Es wird auf standortangepasste Rassen, die mit den natürlichen Bedingungen gut
zurechtkommen, Wert gelegt.
Für ihre Schafhaltung haben sich
durch die Umstellung auf „Bio“ kaum Änderungen ergeben, die klassische
Wanderschäferei wirtschaftet von Natur aus ökologisch und klimafreundlich.
Im Kapitel „Kamele in Rajasthan“
berichtet sie über eine Reise zum indischen Camel-Culture-Festival, das von den
indischen Raika Kamelhirten veranstaltet wurde. Sie ist fasziniert von deren
selbstverständlicher Freundlichkeit und von ihrem zufriedenen, fröhlichen Leben
in enger Verbindung zu ihren Tieren und zur Natur. Auf dieser Reise wurde ihr bewusst,
dass Hirten in aller Welt die Aufgabe haben, für den Erhalt von
Lebensgrundlagen und Lebensräumen einzustehen.
Anja Hradetzky aus Stolzenhagen
in Brandenburg ist Autorin des Buches „Wie ich als Cowgirl die Welt bereiste
ohne Land und Geld zur Bio-Bäuerin wurde“ und hat es geschafft, zusammen mit ihrem
Mann, ohne finanzielle Mittel einen Biobauernhof mit Milch- und
Fleischrinderhaltung aufzubauen.
Bei ihrer Lesung erzählte sie von
der Methode der stressarmen Arbeit mit Rindern, dem „Low Stress Stockmanship“,
die sie bei ihrem Aufenthalt auf kanadischen Farmen gelernt hat. Es geht darum,
die Bedürfnisse der Rinder zu kennen und sich ihrem Wesen entsprechend zu
verhalten und zu bewegen. Man braucht kein lautes und aggressives Auftreten, um
eine Rinderherde zu treiben und um Tiere bei Bedarf von der Herde zu
separieren. Man muss den Rindern deutlich machen, dass man kein „Raubtier“ ist,
dass sie einem vertrauen können, dann lassen sie sich in die gewünschte
Richtung dirigieren. Wichtig bei der Haltung von Rindern und Kühen ist es
zudem, dass die Tiere von klein auf an den Menschen gewöhnt sind und artgerecht
mit genügend Auslauf und Sozialkontakt zu Artgenossen gehalten werden. Das
Hüten der Tiere verlangt vom Menschen viel Verantwortungsbewusstsein, was bei
Anjas Schilderung eines gefährlichen Viehtriebs in direkter Nähe zu einem kanadischen
Highway sehr deutlich wird.
Anschließend las sie darüber vor,
wie sie und ihr Mann mit Hilfe von sogenannten „Genussscheinen“, die
Unterstützern, als Gewinn Anteile von den erwirtschafteten Naturalien, in
diesem Falle Fleisch und Milchprodukte bietet, einen kleinen Rinderbestand
kaufen konnten, der seitdem beständig gewachsen ist. Das Weideland konnten sie
in einem Naturschutzgebiet dessen Landschaft durch die Rinder und Kühe nachhaltig
gepflegt und offengehalten wird, günstig pachten. Die Rinder werden ganzjährig
draußen gehalten. Durch die Wahl von ursprünglichen, robusten Rassen (z.B.
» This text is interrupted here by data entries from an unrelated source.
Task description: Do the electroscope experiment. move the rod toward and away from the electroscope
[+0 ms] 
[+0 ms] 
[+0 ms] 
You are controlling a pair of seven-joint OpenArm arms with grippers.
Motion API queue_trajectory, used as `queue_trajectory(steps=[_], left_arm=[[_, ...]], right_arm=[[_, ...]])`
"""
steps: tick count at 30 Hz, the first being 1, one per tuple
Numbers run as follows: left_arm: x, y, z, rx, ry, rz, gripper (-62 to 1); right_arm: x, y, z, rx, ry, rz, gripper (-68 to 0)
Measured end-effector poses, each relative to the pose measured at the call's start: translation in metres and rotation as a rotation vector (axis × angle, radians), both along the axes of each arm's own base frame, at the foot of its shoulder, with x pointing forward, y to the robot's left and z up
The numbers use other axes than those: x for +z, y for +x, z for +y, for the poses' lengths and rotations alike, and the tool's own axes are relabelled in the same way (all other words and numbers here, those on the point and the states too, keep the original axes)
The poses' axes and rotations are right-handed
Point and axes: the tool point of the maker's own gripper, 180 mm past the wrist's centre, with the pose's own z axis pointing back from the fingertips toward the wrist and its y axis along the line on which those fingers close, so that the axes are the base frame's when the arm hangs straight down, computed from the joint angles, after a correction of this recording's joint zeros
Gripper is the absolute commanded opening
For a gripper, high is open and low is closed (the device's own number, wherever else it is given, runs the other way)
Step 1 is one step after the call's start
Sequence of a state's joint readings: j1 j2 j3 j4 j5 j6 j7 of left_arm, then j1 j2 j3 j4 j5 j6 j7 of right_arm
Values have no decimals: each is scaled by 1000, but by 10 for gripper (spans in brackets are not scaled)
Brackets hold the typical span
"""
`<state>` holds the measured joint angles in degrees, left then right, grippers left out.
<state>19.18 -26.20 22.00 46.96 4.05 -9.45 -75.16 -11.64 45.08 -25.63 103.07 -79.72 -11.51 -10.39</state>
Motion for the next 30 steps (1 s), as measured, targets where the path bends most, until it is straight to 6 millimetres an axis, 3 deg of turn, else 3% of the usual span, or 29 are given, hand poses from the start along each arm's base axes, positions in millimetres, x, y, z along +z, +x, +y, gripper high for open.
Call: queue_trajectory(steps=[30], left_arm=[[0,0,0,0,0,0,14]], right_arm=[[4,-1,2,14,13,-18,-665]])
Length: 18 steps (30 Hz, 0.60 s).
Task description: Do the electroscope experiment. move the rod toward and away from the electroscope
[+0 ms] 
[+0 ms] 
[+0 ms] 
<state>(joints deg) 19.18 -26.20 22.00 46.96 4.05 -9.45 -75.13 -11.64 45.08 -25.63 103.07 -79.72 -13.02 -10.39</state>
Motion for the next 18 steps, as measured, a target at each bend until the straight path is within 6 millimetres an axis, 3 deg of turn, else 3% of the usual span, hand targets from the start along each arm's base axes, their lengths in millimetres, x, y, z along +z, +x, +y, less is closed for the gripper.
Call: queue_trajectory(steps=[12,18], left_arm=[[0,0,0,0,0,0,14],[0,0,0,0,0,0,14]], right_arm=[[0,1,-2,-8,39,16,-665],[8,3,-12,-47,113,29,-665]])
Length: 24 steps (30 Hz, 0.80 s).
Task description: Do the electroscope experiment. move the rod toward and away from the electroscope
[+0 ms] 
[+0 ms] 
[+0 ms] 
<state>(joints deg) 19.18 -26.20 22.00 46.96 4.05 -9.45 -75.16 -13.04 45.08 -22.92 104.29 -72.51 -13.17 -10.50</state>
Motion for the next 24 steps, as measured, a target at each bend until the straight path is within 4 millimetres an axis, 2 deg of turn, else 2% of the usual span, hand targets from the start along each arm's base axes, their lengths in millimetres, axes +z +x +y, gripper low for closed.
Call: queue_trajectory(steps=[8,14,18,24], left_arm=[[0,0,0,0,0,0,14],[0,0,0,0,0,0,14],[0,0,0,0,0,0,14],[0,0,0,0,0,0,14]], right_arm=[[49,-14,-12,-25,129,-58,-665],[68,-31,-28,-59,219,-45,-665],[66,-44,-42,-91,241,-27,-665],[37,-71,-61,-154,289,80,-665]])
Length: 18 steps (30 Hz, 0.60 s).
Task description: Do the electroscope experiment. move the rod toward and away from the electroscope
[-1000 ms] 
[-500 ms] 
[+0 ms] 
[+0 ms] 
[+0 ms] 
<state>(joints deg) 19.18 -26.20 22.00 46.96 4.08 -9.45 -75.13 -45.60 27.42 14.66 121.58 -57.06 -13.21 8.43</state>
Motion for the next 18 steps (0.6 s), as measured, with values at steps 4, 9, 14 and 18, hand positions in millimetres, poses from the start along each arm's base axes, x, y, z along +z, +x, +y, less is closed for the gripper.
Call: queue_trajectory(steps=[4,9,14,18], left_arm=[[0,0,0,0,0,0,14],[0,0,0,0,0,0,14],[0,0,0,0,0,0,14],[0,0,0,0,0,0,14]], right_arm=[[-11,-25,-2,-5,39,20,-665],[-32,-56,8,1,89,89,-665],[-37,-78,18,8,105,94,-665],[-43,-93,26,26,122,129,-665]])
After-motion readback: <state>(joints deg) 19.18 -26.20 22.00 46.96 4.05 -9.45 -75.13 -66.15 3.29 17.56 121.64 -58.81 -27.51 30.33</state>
Original Allgäuer Braunvieh und Anglerrinder, die zudem Zweinutzungsrassen
sind!) kommen die Tiere gut zurecht und liefern gesunde Nahrungsmittel, die
über den Hof Stolze Kuh direkt vermarktet werden. Ein weiterer sehr positiv zu
erwähnender Ansatz ist die Kuhgebundene Kälberaufzucht.
Das Fazit des Abends war, dass es
möglich ist und sich lohnt, für Ideale in der Tierhaltung einzustehen und
unkonventionelle Wege zu gehen.
Die Lesung wurde im Rahmen eines
aktuellen Misereor-Projekts organisiert, in dem die Liga für Hirtenvölker die
positiven Aspekte der nomadischen Tierhaltung weltweit darstellt. Denn nur auf
diese Weise ist es möglich die 70% der landwirtschaftlichen Nutzfläche, die
sich nicht für den Ackerbau eignen, ressourcenschonend und tierfreundlich zu
bewirtschaften.
Wir möchten Sie schon jetzt auf unsere Lesung hinweisen, die
wir in Zusammenarbeit mit der Initiative Domäne Oberfeld e.V. am
25.02.2020 um 19:30 Uhr veranstalten werden.
Wir freuen uns, dass wir Ruth Häckh und Anja Hradetzky für
die Lesung gewinnen konnten.
Ruth Häckh, Schäferin in vierter Generation, beschreibt in
ihrem Buch „Eine für alle“ sehr persönlich ihr Glück, mit der Natur und ihren Schafen
zu leben, sie schildert aber auch, welche Verantwortung es bedeutet, das ganze
Jahr mit der Herde unterwegs zu sein und mit welchen Problemen Schäfer heute zu
kämpfen haben.
Anja Hradetzky erzählt, wie sie als Cowgirl die Welt bereiste
und ohne Land und Geld zur Bio-Bäuerin wurde. Nach ihrem Ökolandbau-Studium
arbeitete sie mehrere Jahre auf Farmen in Kanada und bei verschiedenen
Ökobetrieben in Europa. Zusammen mit ihrer Familie betreibt sie heute einen ökologisch
wirtschaftenden Milchviehbetrieb in Stolzenhagen an der Oder und gibt Seminare
im stressarmen Umgang mit Kühen.
Beide Autorinnen beschreiben eindringlich ihre Beziehung zu
Nutztieren und schildern, wie sie eine artgerechte Tierhaltung im Einklang mit
der Natur umsetzen. Sie zeigen Wege
in die Zukunft der Tierhaltung auf und können andere Landwirte und
Nutztierhalter inspirieren, neue, individuelle Wege zu gehen! Darüber möchten
wir bei dieser Veranstaltung mit ihnen sprechen – wie kann unsere Tierhaltung
zukunftsfähig werden?
Im Rahmen unserer Reihe „Wege in die Zukunft der Tierhaltung“
möchten wir heute den Eichhof in Ober-Ramstadt vorstellen, da wir hier
sehr viele unserer Kriterien für eine zukunftsfähige Nutztierhaltung umgesetzt
sehen. Vor unserer Recherche war es uns gar nicht bewusst, dass es einen so
nachhaltig und tiergerecht arbeitenden Betrieb ganz in unserer Nähe gibt. Wir
haben den für die Tiere verantwortlichen Landwirt Herrn Oliver Schiek getroffen
und mit ihm über die Tierhaltung auf dem Eichhof gesprochen.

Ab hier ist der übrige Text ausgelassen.